Posted: Fri Apr 29, 2005 5:05 am
by Derlidio
Howdy! Here I am, in the road again...
I've coded some samples on the unicode issue.
Indeed, there are 2 versions of the same code, both using API for reading a UNICODE INI file. One of them reads the values from the INI and converts to PB strings. The other reads the values and keeps them as UNICODE strings (I think this is what you'll need).
Take a look at the sources. I hope it can be useful and help you to figure out something
The sources are here:
http://www.chromatick.com.br/pbf/unicode.zip
Best wishes...
- PJoe
Posted: Fri Apr 29, 2005 5:30 am
by Xombie
Oh wow. I can't wait to try this out. Thank you very much! Did you code this just as an example or was it for a previous project?
Posted: Fri Apr 29, 2005 5:48 am
by Derlidio
Yippe!
I've coded it for you, yes.

But I'm used to those API functions from my VB projects, so it was not a hard task. Really, I don't know if they will work with Japanese characters the way you expect. I've worked with a Japanese version of Windows some years ago (despite of the fact that I can't read or talk in Japanese, anyway), and I must tell you, it was pretty funny
Using a INI file as a resource file may not be the best option, but it is easy for maintenence, thats for sure. You can have languages separated in several files, or put them all in separated sections of the same INI file. It will really deppend on how many info you have to store.
About your question on "how the programmers would use unicode inside their code", I think the answer for that is tight bind to the features of the programming language they choose. I'm not the right person to answer that, becouse for me (and for my expectations from PB), unicode is not a must (at least for now).

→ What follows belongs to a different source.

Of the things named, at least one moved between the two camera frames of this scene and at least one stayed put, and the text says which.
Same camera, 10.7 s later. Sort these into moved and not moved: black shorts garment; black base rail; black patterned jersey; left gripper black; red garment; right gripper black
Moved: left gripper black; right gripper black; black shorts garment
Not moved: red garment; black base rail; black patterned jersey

We must find someone out there that uses PB "and" a unicode version of Windows

(Now you made me curious too!)
Best wishes...
- PJoe
Posted: Fri Apr 29, 2005 1:39 pm
by Rescator
Using UTF-8 encoding for storing may be a alternative too.
You will not get binary 0 issues, UTF-8 only uses 2 or more characters
in the cases where a non Latin-1 character is used,
so it's a good solution for western/Roman based languages where only a few characters are non Latin-1 chars.
Microsoft store unicode in their own widechar format if I recall.
If you intend for large global support and expect several non Latin-1
or non Roman based text. (i.e. Japenese, Chinese, Korean, Hebrew etc)
Then using UTF-16 (always 2 bytes or more per character) may be more suitable.